Note that microwaves with frequency 3000 GHz have energy about .013 eV by factor ≈ 1/11 lower Eth so that they are not thermally masked (see this) Note also that the clock frequency of Pentium 4 processor is 3000 GHz and represents recent upper bound (see this).
- The biocatalyst property RNA, of proteins and presumably also of DNA could relate closely to the OH-O- dichotomy. The liberation of energy in the OH-O- transition occurring for or being induced by the presence of ribozyme or enzyme could allow it to overcome the potential wall making the reaction slow. Protons spin degrees of freedom would be present but frozen at least for the ground state configuration. Note that also the OH state could be dark. Even the transitions between ℏgr(Sun) and ℏgr(Earth) cannot be excluded.
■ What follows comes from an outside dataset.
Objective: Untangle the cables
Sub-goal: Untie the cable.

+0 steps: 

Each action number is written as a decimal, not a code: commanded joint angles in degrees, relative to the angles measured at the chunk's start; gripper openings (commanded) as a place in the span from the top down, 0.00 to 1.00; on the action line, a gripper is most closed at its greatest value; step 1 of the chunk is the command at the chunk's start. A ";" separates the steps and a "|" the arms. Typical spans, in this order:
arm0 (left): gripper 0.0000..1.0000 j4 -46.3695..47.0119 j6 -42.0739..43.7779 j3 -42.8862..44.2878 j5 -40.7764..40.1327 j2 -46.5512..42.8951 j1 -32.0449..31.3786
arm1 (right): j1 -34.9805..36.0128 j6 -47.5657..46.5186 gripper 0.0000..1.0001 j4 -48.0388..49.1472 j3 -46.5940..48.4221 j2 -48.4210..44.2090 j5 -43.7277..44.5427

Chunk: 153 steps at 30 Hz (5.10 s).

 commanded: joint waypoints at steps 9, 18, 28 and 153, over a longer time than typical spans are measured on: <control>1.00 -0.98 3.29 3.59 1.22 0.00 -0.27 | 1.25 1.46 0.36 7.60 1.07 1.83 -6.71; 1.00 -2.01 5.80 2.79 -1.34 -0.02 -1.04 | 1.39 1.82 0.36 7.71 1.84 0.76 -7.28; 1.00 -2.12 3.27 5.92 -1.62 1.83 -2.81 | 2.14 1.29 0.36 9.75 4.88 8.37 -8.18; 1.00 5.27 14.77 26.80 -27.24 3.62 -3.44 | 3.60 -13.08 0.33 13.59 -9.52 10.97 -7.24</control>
Could the dark dynamics be completely independent of the chemical realization. In this case DNA double strand and RNA would carry OH-O- 6 qubits and define a completely dynamical genetic code and would serve as ideal tool for topological quantum computations (see this, this and this).
- Chemically the activities of dark codons would manifest themselves as the transitions OH↔O- for dark codons whose ground states correspond to the chemical codons. In the case of O- photon could excite the electron to a higher energy state so that OH would be the less energetic state. In the case of OH, the ordinary Pollack effect would occur. DNA double strands and RNA strands could participate in topological computations under suitable metabolic conditions and chemical parameters such as pH making the OH↔O- transition energy small but not smaller than thermal energy.
How the field bodies control control the chemical activity of biomolecules
The value of e= Ebond(OH)-Ebind(O-) characterizes the level of quantum criticality of the biomolecules and the nearer this parameter is to the thermal energy, the more sensitive the system is to sensory input and more capable to perform chemical activities. Besides pH also the presence of electric field affects the energy of the electron of O- and could induce the instability of dark codons and electric fields associated with the electric body of the system (see this) could serve as tools controlling how "quantal" DNA, RNA and proteins are.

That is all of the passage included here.